→ What to produce
Set down again exactly the lines of the listing below that fall between the line holding "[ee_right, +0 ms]" and the line holding "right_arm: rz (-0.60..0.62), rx", inclusive.
* * * * * * *
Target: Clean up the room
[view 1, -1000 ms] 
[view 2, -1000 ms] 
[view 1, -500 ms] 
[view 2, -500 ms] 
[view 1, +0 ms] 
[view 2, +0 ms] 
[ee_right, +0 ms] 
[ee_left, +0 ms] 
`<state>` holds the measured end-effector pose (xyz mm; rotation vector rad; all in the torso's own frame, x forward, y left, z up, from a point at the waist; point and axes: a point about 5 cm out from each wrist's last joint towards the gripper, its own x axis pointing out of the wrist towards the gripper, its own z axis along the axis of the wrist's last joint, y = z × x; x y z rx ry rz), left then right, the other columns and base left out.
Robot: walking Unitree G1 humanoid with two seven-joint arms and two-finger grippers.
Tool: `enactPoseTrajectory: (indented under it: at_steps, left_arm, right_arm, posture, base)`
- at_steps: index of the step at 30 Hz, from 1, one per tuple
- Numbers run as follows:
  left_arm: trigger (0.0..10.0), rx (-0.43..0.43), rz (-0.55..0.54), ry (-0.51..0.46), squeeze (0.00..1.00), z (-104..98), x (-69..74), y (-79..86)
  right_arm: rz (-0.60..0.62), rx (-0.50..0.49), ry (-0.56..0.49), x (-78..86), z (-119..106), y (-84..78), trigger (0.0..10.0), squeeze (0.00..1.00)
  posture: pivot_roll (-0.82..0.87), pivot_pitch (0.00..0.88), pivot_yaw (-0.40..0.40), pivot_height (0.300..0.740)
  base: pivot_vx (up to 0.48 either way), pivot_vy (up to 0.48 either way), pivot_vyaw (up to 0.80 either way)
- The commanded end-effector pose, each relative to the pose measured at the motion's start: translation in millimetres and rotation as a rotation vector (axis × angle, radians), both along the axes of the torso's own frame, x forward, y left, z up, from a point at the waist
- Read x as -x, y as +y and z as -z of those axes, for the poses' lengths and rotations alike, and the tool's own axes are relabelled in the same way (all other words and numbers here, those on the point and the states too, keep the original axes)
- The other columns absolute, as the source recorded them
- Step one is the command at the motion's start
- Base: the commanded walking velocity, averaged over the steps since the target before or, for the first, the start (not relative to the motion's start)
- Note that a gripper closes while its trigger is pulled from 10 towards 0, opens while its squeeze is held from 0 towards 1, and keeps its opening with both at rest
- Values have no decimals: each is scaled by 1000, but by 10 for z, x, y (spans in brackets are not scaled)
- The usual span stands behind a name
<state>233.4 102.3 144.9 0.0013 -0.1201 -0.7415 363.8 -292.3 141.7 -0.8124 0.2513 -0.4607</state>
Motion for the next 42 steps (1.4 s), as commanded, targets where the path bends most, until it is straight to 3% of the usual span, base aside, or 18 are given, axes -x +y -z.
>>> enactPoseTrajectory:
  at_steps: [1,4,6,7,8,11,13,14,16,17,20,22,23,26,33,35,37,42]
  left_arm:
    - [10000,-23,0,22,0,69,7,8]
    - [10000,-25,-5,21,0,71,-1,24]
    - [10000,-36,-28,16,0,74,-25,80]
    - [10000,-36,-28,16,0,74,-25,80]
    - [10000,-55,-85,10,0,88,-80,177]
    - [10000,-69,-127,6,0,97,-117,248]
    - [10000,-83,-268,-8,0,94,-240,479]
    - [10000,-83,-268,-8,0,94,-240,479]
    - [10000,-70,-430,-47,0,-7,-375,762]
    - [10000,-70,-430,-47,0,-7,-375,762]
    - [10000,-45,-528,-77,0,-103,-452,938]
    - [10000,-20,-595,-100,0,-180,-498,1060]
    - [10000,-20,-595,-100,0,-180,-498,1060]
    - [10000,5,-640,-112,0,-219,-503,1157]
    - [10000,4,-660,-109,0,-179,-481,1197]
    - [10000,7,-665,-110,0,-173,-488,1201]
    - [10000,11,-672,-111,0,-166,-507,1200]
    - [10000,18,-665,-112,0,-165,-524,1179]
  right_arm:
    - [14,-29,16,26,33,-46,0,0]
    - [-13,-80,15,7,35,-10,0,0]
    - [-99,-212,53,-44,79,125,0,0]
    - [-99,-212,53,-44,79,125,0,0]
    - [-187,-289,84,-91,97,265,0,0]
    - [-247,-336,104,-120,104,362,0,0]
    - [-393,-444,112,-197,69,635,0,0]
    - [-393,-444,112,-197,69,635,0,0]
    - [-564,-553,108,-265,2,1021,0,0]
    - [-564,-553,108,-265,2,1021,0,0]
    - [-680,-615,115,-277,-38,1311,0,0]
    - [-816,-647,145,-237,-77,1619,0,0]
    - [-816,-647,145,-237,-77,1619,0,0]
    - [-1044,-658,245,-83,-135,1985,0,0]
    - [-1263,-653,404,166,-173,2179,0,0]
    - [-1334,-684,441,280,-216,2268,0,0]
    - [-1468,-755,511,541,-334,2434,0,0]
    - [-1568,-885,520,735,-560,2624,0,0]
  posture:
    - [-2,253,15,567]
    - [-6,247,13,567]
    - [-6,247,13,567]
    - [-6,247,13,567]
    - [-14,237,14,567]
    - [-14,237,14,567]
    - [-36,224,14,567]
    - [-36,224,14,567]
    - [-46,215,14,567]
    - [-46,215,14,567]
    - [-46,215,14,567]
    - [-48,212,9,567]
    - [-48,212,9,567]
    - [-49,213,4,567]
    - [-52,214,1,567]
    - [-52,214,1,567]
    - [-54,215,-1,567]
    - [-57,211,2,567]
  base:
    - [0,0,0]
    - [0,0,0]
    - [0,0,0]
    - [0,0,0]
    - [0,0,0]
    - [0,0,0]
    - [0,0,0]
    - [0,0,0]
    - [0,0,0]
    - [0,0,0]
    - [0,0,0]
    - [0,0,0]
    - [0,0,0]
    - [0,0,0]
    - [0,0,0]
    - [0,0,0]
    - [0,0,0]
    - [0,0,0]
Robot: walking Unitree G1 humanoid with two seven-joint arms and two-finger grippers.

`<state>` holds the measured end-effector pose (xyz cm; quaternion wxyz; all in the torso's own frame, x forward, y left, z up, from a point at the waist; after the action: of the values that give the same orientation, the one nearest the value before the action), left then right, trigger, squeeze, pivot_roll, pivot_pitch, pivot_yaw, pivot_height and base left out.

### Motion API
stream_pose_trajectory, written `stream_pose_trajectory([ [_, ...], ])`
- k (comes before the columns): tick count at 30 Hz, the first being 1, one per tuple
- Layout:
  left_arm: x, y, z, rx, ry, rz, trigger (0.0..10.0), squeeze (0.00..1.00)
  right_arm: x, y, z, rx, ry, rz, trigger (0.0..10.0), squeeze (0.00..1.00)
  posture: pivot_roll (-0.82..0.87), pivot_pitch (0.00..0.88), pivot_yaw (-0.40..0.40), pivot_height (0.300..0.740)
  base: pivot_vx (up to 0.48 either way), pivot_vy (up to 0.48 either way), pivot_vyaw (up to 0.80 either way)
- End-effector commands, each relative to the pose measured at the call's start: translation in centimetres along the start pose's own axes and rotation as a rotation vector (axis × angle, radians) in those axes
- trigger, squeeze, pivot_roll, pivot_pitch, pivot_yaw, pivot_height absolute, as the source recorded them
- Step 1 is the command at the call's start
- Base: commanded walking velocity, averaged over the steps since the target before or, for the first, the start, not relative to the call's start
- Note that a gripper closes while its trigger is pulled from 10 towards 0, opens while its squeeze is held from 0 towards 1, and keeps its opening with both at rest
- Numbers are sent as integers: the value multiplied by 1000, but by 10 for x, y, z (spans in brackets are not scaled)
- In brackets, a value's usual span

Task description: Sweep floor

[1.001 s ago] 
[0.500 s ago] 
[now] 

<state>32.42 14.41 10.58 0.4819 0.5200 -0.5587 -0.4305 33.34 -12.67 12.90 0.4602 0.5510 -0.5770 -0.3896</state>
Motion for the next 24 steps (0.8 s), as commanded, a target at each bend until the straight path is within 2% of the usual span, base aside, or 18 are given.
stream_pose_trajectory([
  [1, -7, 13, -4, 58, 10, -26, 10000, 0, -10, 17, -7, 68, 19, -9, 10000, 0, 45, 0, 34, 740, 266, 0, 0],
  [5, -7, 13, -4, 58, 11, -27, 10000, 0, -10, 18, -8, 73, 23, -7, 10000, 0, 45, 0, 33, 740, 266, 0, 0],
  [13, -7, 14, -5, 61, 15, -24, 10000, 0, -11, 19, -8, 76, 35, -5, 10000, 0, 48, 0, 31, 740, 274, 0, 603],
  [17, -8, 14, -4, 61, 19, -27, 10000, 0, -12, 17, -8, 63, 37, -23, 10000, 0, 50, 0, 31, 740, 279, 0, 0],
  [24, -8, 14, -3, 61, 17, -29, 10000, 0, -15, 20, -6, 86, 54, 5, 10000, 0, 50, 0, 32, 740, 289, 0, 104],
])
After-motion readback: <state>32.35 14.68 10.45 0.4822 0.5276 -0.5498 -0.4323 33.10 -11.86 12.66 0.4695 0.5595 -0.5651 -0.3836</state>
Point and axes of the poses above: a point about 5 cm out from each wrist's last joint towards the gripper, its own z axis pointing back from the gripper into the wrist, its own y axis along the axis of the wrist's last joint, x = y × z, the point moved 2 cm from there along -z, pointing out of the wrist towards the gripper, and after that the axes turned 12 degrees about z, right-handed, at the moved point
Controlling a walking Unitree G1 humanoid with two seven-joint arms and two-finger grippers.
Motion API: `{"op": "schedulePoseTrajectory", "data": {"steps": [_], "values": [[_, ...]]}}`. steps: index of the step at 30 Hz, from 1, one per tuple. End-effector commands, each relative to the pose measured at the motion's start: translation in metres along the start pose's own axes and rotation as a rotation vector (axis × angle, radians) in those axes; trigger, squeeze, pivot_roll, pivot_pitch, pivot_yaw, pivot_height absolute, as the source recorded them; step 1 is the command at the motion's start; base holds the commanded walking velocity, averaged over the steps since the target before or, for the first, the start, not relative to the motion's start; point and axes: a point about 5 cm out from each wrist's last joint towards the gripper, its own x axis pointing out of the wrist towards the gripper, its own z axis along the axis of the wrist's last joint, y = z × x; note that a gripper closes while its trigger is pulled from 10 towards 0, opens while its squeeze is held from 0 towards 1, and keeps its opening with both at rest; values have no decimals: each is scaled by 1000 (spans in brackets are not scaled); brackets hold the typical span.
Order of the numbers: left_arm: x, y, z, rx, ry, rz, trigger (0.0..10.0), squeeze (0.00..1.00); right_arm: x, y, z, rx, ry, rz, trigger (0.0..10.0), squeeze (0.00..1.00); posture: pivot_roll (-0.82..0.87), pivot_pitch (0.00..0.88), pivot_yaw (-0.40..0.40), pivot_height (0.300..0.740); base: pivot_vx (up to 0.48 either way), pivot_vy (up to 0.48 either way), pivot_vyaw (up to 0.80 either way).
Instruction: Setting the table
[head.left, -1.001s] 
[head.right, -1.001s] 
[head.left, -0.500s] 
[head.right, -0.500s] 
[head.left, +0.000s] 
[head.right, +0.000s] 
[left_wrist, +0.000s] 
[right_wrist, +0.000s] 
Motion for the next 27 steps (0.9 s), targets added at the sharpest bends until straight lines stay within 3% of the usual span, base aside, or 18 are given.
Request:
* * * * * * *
→ Task response
[ee_right, +0 ms] 
[ee_left, +0 ms] 
`<state>` holds the measured end-effector pose (xyz mm; rotation vector rad; all in the torso's own frame, x forward, y left, z up, from a point at the waist; point and axes: a point about 5 cm out from each wrist's last joint towards the gripper, its own x axis pointing out of the wrist towards the gripper, its own z axis along the axis of the wrist's last joint, y = z × x; x y z rx ry rz), left then right, the other columns and base left out.
Robot: walking Unitree G1 humanoid with two seven-joint arms and two-finger grippers.
Tool: `enactPoseTrajectory: (indented under it: at_steps, left_arm, right_arm, posture, base)`
- at_steps: index of the step at 30 Hz, from 1, one per tuple
- Numbers run as follows:
  left_arm: trigger (0.0..10.0), rx (-0.43..0.43), rz (-0.55..0.54), ry (-0.51..0.46), squeeze (0.00..1.00), z (-104..98), x (-69..74), y (-79..86)
  right_arm: rz (-0.60..0.62), rx (-0.50..0.49), ry (-0.56..0.49), x (-78..86), z (-119..106), y (-84..78), trigger (0.0..10.0), squeeze (0.00..1.00)

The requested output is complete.